• _Activity_
Your task is to repeat the data exactly, every line of it.
# # # # #
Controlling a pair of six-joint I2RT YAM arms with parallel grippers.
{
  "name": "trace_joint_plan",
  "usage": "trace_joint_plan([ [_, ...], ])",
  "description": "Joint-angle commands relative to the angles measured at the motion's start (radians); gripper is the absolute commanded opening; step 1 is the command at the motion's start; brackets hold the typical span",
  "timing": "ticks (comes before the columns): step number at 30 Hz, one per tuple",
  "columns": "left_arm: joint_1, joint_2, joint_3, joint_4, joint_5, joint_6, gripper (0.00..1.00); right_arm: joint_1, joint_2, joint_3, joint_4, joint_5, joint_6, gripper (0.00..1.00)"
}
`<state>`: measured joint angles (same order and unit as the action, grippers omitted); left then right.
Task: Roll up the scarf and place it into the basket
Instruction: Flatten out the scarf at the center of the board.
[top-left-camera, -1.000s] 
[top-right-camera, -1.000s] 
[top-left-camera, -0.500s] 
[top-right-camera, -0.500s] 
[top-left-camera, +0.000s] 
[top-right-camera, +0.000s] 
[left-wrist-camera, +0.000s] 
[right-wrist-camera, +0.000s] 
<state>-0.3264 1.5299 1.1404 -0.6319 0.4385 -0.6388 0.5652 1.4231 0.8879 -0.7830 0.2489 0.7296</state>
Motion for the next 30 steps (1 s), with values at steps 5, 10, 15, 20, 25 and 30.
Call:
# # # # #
• _Solution_
Controlling a pair of six-joint I2RT YAM arms with parallel grippers.
{
  "name": "trace_joint_plan",
  "usage": "trace_joint_plan([ [_, ...], ])",
  "description": "Joint-angle commands relative to the angles measured at the motion's start (radians); gripper is the absolute commanded opening; step 1 is the command at the motion's start; brackets hold the typical span",
  "timing": "ticks (comes before the columns): step number at 30 Hz, one per tuple",
  "columns": "left_arm: joint_1, joint_2, joint_3, joint_4, joint_5, joint_6, gripper (0.00..1.00); right_arm: joint_1, joint_2, joint_3, joint_4, joint_5, joint_6, gripper (0.00..1.00)"
}
`<state>`: measured joint angles (same order and unit as the action, grippers omitted); left then right.
Task: Roll up the scarf and place it into the basket
Instruction: Flatten out the scarf at the center of the board.
[top-left-camera, -1.000s] 
[top-right-camera, -1.000s] 
[top-left-camera, -0.500s] 
[top-right-camera, -0.500s] 
[top-left-camera, +0.000s] 
[top-right-camera, +0.000s] 
[left-wrist-camera, +0.000s] 
[right-wrist-camera, +0.000s] 
<state>-0.3264 1.5299 1.1404 -0.6319 0.4385 -0.6388 0.5652 1.4231 0.8879 -0.7830 0.2489 0.7296</state>
Motion for the next 30 steps (1 s), with values at steps 5, 10, 15, 20, 25 and 30.
Call:

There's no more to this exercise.